▶ **REQUIRED WORK**: Select every line below containing the word "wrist".

▶ **DATASET EXCERPT**:
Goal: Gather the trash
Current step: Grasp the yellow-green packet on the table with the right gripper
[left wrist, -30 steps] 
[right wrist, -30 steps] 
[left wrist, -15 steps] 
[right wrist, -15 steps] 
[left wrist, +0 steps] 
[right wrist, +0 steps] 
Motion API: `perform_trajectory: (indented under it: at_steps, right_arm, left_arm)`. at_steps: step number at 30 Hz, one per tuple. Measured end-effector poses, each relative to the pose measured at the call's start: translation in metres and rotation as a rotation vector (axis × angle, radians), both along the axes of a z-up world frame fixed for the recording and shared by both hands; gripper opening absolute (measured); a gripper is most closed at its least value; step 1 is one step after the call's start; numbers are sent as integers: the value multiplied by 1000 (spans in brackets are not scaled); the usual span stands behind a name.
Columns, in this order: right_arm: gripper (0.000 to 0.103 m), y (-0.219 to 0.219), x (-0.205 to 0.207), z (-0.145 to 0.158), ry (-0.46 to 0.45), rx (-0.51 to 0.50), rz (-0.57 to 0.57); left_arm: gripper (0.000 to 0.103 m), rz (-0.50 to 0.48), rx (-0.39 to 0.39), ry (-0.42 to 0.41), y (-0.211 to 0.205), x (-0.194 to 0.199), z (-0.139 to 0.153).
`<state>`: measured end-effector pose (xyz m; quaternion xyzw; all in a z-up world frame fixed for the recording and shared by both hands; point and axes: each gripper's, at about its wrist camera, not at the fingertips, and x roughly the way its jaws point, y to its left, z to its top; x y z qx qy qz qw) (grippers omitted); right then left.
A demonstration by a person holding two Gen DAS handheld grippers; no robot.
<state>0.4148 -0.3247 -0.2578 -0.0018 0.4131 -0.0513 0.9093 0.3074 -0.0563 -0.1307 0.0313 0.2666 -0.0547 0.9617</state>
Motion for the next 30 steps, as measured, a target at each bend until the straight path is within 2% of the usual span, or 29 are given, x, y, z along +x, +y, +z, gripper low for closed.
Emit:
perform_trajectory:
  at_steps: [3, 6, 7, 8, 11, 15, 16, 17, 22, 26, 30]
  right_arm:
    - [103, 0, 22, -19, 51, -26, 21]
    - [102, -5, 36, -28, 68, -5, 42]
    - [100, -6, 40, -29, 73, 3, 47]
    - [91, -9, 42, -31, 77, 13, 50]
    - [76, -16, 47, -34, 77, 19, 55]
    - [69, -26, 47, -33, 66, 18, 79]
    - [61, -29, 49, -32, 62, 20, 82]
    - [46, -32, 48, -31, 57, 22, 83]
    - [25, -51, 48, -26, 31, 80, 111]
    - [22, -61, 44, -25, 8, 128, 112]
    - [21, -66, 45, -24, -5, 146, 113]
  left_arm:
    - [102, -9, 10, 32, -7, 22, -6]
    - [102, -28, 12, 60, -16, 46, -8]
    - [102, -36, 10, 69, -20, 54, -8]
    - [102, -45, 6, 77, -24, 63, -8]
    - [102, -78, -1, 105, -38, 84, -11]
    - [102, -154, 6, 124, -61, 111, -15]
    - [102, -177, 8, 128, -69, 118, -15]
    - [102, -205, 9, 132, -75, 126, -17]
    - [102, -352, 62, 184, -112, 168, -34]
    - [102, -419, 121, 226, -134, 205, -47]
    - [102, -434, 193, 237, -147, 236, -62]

▶ **RESULT BELOW**:
[left wrist, -30 steps] 
[right wrist, -30 steps] 
[left wrist, -15 steps] 
[right wrist, -15 steps] 
[left wrist, +0 steps] 
[right wrist, +0 steps] 
`<state>`: measured end-effector pose (xyz m; quaternion xyzw; all in a z-up world frame fixed for the recording and shared by both hands; point and axes: each gripper's, at about its wrist camera, not at the fingertips, and x roughly the way its jaws point, y to its left, z to its top; x y z qx qy qz qw) (grippers omitted); right then left.

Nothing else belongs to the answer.